Drbb 05:49, 4 January 2012 (UTC)
To encounter some of those points of Drbb:
1. I don't understand why people tend to say this isn't quicksort: The quicksort algorithm of Tony Hoare consists of just three simple steps, 1. pick an pivot element form the list, 2. put all elements, smaller than the pivot element in front of the pivot and all elements larger behind (equal can go either way), 3. recursively sort the two created sublists in the same way. And this is exactly what the algorithm does. All further restrictions and ways of partitioning etc. are already variants of quicksort, and of those exist enough to fill books with. Thus implementing quicksort in a sequenced way as shown in the blog entry (link above) isn't really in the sense of implementing an easy and readable alrorithm nor does it have any benefit.
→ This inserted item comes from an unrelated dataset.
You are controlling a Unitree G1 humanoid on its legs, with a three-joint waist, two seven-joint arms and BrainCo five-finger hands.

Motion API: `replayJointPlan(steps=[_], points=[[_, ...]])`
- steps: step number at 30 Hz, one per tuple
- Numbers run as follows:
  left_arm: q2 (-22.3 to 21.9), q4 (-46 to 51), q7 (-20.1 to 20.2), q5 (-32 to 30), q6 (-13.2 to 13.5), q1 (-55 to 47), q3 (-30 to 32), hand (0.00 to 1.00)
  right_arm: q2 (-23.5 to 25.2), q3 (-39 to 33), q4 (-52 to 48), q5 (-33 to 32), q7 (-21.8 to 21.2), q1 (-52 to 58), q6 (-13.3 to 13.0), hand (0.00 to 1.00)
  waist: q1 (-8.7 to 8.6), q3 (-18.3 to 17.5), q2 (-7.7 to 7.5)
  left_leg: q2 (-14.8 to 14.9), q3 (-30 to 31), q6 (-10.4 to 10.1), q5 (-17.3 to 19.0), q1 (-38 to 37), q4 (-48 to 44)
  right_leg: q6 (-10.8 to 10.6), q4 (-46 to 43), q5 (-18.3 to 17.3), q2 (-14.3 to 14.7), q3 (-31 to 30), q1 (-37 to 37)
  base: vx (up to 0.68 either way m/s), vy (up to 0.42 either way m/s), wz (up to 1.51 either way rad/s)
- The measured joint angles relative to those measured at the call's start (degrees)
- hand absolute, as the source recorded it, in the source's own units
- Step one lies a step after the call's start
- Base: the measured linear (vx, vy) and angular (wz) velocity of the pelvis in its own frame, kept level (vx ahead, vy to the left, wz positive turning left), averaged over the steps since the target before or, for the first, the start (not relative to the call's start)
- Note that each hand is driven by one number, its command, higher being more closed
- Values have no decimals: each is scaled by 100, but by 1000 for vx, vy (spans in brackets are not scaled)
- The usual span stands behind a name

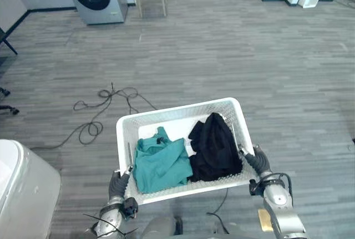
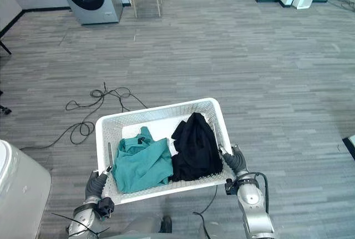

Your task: Pick up the laundry basket with both hands and put the clothes into the washing machine.

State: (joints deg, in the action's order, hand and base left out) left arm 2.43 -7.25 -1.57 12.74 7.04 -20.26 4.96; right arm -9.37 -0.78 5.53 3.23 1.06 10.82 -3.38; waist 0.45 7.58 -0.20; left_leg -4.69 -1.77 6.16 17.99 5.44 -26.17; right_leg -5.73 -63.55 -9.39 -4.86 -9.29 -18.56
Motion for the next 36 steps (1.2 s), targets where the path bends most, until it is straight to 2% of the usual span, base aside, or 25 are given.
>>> replayJointPlan(steps=[2, 5, 6, 8, 10, 12, 13, 14, 15, 17, 18, 19, 20, 21, 22, 23, 24, 26, 27, 28, 29, 30, 32, 34, 36], points=[[28, 13, 6, -2, -29, -1, 12, 100, 46, -17, 0, 26, -2, 56, -1, 100, -7, 12, 70, 31, 1, -24, 95, -446, 265, 207, -281, -142, -148, 559, -517, 451, 97, -8], [123, 170, 7, 1, -37, 79, -56, 100, 203, -241, -17, 27, -44, 39, -2, 100, -96, 9, 99, 135, 25, -74, 123, -1107, 1012, 143, 1811, -188, -225, 1413, -1024, 443, 33, -15], [122, 178, 10, 1, -47, 102, -71, 100, 234, -293, -18, 27, -62, 47, -2, 100, -120, -10, 122, 182, 31, -137, 158, -1200, 1090, 56, 2518, -88, -171, 1470, -998, 366, -27, 10], [289, 173, 12, 1, -25, 216, -209, 100, 334, -421, -17, 27, -74, 90, -17, 100, -320, -53, -47, 158, 291, -408, 320, -1568, 1375, 6, 4893, 787, -70, 1544, -684, 497, -100, 48], [150, 43, 21, -77, -135, 284, -252, 100, 330, -530, -4, 30, -71, 249, 6, 100, -358, -130, 61, 380, 523, -618, 454, -1745, 1017, 421, 4454, 1265, 29, 1678, -633, 707, -215, 60], [-98, 64, 20, -185, -166, 184, -200, 100, 201, -539, -29, 33, -95, 276, 8, 100, -366, -160, 352, 728, 572, -786, 273, -1060, -849, 603, 4165, 830, 275, 1943, -410, 644, -194, 20], [-204, 64, 20, -195, -174, 104, -185, 100, 77, -525, -32, 34, -135, 277, 11, 100, -268, -136, 546, 964, 446, -786, -565, -429, -2274, 694, 4097, 575, 547, 1983, -148, 689, -171, -47], [-300, 44, 24, -183, -187, -31, -106, 100, 13, -421, -30, 34, -149, 281, 39, 100, -101, -105, 592, 1192, 174, -800, -2224, -122, -3163, 816, 4205, 363, 777, 1782, 264, 706, -152, -68], [-323, 47, 34, -176, -189, -111, -55, 100, -7, -367, -36, 35, -152, 299, 53, 100, -36, -106, 597, 1249, 156, -772, -2907, 24, -3490, 841, 4356, 298, 839, 1709, 537, 747, -114, -62], [-326, 61, 122, -177, -174, -96, -62, 100, 46, -400, -56, 35, -126, 310, 59, 100, 51, -42, 610, 1317, 79, -744, -1826, 848, -4537, 859, 4952, 184, 933, 1609, 1371, 659, -73, -22], [-311, 72, 143, -168, -154, -68, -25, 100, 21, -418, -58, 35, -121, 223, 62, 100, 106, -1, 503, 1295, -136, -554, -1216, 1333, -4410, 873, 5283, 162, 857, 1482, 1806, 662, -40, -38], [-317, 76, 143, -101, -133, -34, -21, 100, -11, -411, -59, 34, -122, 118, 61, 100, 210, 32, 445, 1241, -409, -576, -828, 1701, -3657, 877, 5568, 157, 739, 1368, 2180, 776, -5, -47], [-336, 75, 143, -82, -124, -15, -21, 100, -41, -411, -57, 34, -123, 60, 61, 100, 233, 45, 421, 1218, -508, -612, -723, 1848, -3091, 865, 5668, 140, 678, 1346, 2327, 630, 38, -54], [-355, 107, 142, -20, -109, 14, -17, 100, -88, -403, -64, 34, -119, -40, 59, 100, 351, 59, 394, 1180, -704, -660, -753, 1994, -1623, 779, 5823, -15, 524, 1316, 2600, 768, 111, -53], [-424, 145, 143, 7, -93, 7, -14, 100, -158, -407, -67, 34, -120, -71, 36, 100, 368, 32, 430, 1171, -664, -983, -992, 1966, 75, 643, 5984, -205, 456, 1262, 2887, 653, 137, -45], [-455, 206, 142, 5, -102, -9, -11, 100, -195, -407, -59, 33, -123, -85, 7, 100, 371, 5, 489, 1173, -621, -1052, -1210, 2000, 496, 591, 6042, -332, 456, 1243, 2973, 778, 241, -35], [-445, 217, 140, 0, -121, -19, 0, 100, -198, -405, 4, 34, -114, -101, -6, 100, 378, -36, 404, 1013, -721, -879, -1629, 2043, 140, 444, 6030, -645, 220, 1197, 3241, 527, 238, -8], [-514, 222, 128, -43, -208, 31, 79, 100, -152, -394, 106, 45, -107, -157, -7, 100, 323, -134, 308, 726, -820, -171, -1163, 1995, -296, 387, 5244, -688, -168, 1017, 3086, 808, 323, -3], [-508, 218, 127, -75, -215, 23, 80, 100, -147, -396, 149, 56, -108, -173, -7, 100, 349, -118, 252, 674, -905, -54, -1139, 1932, -398, 363, 4823, -676, -257, 915, 2962, 908, 335, -23], [-491, 196, 119, -116, -295, -47, 136, 100, -93, -397, 378, 107, -145, -221, -5, 100, 349, -116, 82, 504, -1064, 174, -1041, 1600, -539, -93, 3423, -366, -447, 711, 2514, 576, 226, -23], [-493, 198, 118, -127, -317, -74, 155, 100, -38, -393, 465, 145, -153, -223, -6, 100, 339, -118, 51, 415, -1050, 220, -862, 1369, -458, -229, 2724, -10, -480, 609, 2286, 711, 270, -10], [-481, 200, 113, -172, -345, -76, 156, 100, 35, -400, 509, 165, -149, -190, -4, 100, 279, -75, -14, 280, -1016, 334, -632, 947, -264, -230, 1619, 723, -523, 513, 1900, 669, 219, 24], [-324, 229, 59, -199, -395, -106, 203, 100, 233, -381, 507, 202, -222, -101, 19, 100, 39, 17, -86, 109, -895, 351, -460, -57, 51, 139, -409, 387, -416, 468, 922, 680, 165, 33], [-318, 294, 47, -224, -395, -98, 182, 100, 246, -394, 409, 213, -228, -22, 16, 100, 30, 11, 35, 146, -693, 338, -454, -777, 535, 337, -232, -67, -330, 848, 292, 587, 86, 11], [-265, 517, 47, -225, -392, -76, 132, 100, 333, -475, 19, 212, -224, 122, 16, 100, -31, 7, 111, 233, -434, 98, -323, -1309, 881, 290, 803, -311, -318, 1368, -174, 673, 29, 39]])
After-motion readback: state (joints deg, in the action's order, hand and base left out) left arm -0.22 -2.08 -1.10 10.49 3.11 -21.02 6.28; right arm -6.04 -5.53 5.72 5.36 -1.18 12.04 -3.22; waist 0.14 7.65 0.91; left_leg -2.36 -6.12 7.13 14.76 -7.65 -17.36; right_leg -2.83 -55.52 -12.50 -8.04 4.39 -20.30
2. This statement says absolutely nothing, first of all it would be interesting what program/algorithm was measured and second if it was implelemted in the exactly same way in both languages (which I doubt). There exists a bunch of more reliable benchmarks of Haskell (http://shootout.alioth.debian.org/u64q/haskell.php) that indeed show Haskell isn't much slower than the fastest GPLs nowadays. But the main point of the author was actually to say, that a much less development time is mostly more important than slightly faster execution time.
3. Keep in mind that the Hakell version is polymorph. There may be easier ways to implement this in C++ without any additional libraries, but those may just be posted here.
I absolutely disagree that Haskell programms are slow and heavy, and I don't think this is the impression the reader of this article gets.